Omicidio Albi a Pescara, la regia di Ursino dietro l’agguato: attesa la sentenza per i tre imputati
L’architetto ucciso per un carico di droga non trasportato: al centro dell’inchiesta il calabrese Natale Ursino, presunto mandante legato alla ‘ndrangheta

Si sono riuniti in camera di consiglio i giudici della Corte d’Assise di Chieti, applicata al Tribunale di Pescara, per emettere la sentenza nel processo per l’omicidio dell’architetto Walter Albi e il tentato omicidio dell’ex calciatore Luca Cavallito, avvenuti il 1° agosto 2022 in pieno centro a Pescara. Tre gli imputati a processo, per i quali la pubblica accusa ha chiesto l’ergastolo. La decisione era attesa già ieri, ma il deposito di una corposa memoria da parte della Procura – oltre 300 pagine – ha spinto le difese a chiedere più tempo per l’esame del documento.
L’agguato in pieno centro: una vera esecuzione
Erano le 19:30 di una calda sera d’estate quando un uomo con il volto coperto da un casco da motociclista fece irruzione nel dehors di un locale sulla Strada Parco di Pescara. Sotto gli occhi di decine di testimoni, sparò a bruciapelo contro Walter Albi, 66 anni, uccidendolo sul colpo, e contro Luca Cavallito, 50 anni, colpendolo gravemente. L’agguato fu fulmineo e brutale. L’aggressore fuggì rapidamente a bordo di uno scooter, facendo perdere le proprie tracce. La violenza dell’esecuzione e il contesto urbano affollato in cui si consumò l’omicidio scossero profondamente l’opinione pubblica.
Le indagini della Squadra Mobile della Questura di Pescara, coordinate da un pool di magistrati, partirono immediatamente. Il ritrovamento dello scooter, dell’arma del delitto, di alcuni indumenti e di un telefono cellulare appartenente a Cavallito fornì i primi elementi chiave. Ma fu soprattutto la testimonianza dello stesso Cavallito, sopravvissuto dopo dieci giorni di coma, a sbloccare l’inchiesta.

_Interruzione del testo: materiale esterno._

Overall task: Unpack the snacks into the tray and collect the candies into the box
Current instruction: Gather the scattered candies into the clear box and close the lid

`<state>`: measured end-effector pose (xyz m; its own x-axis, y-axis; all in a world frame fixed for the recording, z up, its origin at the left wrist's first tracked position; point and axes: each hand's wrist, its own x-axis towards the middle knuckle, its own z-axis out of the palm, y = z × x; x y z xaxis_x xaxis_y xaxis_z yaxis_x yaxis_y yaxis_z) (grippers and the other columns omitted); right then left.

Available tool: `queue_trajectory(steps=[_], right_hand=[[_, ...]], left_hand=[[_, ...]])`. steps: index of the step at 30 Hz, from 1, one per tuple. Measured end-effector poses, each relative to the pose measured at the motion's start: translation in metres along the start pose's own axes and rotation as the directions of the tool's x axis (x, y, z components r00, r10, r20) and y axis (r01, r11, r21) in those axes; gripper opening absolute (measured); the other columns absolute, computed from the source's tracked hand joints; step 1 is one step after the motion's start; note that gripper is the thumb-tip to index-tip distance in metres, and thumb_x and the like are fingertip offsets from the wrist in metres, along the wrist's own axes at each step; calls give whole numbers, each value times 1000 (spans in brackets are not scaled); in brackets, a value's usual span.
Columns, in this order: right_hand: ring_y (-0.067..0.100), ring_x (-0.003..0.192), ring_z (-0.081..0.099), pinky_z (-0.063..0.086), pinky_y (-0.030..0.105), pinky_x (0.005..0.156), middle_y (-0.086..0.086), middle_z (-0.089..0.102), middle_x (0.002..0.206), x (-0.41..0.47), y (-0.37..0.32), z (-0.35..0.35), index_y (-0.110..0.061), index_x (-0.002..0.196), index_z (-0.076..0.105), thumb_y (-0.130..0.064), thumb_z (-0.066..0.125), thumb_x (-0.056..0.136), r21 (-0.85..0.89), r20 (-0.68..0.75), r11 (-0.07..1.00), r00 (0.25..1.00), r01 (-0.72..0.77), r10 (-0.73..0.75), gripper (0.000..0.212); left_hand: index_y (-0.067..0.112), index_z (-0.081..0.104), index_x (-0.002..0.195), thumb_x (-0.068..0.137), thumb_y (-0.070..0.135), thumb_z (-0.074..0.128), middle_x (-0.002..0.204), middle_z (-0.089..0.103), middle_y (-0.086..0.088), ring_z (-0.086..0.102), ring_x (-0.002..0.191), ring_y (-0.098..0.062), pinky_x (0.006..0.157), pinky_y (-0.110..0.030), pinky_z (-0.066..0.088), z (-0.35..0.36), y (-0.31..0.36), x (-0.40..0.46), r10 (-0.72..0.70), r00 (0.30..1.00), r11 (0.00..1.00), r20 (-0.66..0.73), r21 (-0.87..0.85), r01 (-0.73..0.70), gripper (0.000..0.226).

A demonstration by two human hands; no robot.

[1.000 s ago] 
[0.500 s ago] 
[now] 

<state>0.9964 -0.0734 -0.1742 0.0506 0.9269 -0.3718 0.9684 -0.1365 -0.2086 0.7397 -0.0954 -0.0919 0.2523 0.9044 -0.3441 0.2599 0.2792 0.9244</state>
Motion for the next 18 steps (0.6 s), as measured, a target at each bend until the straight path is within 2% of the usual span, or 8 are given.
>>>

Il ruolo di Ursino: la mano della ‘ndrangheta dietro l’agguato
A dare un nome all’esecutore materiale dell’agguato fu proprio Cavallito: secondo la sua testimonianza, a sparare sarebbe stato Cosimo Nobile, noto pregiudicato pescarese con un passato da capo ultrà. Ma gli inquirenti, scavando più a fondo, identificarono dietro l’attacco la figura di Natale Ursino, detto “Lo curte”, originario di Locri e appartenente all’omonima ‘ndrina Ursino, attiva nella Locride.
Secondo la ricostruzione accusatoria, Ursino sarebbe stato il mandante dell’agguato, legato ai due bersagli per motivi legati al traffico di droga. In particolare, l’architetto Albi avrebbe promesso a Ursino di organizzare una traversata transoceanica verso il Sud America per conto della cosca, ma non avrebbe mai mantenuto l’impegno. Da lì sarebbe nata la volontà di punire entrambi con un’azione dimostrativa e violenta.
Al fianco di Nobile e Ursino, gli inquirenti collocano anche Maurizio Longo, ritenuto il fiancheggiatore e collaboratore dell’esecuzione. Il movente riconduce a un contesto mafioso, fatto di ritorsioni e regolamenti di conti legati al narcotraffico.
Nonostante fosse sottoposto al regime di sorveglianza speciale, Ursino è oggi irreperibile e risulta latitante. La sua figura, per la Procura, rappresenta un collegamento diretto tra la criminalità organizzata calabrese e i nuovi assetti del narcotraffico nel Centro Italia.
Attesa per la sentenza
Ora si attende la decisione della Corte. L’eventuale condanna dei tre imputati potrebbe costituire un passaggio decisivo per confermare la matrice mafiosa dell’omicidio di Walter Albi e segnare un nuovo capitolo nella lotta alla penetrazione della ‘ndrangheta nelle regioni del centro-nord. Nel frattempo, la figura di Ursino rimane centrale: il suo ruolo, il suo network criminale e la sua scomparsa rendono ancora più inquietante il quadro di una vicenda che ha messo in luce la pericolosa saldatura tra ambienti locali e mafie storiche.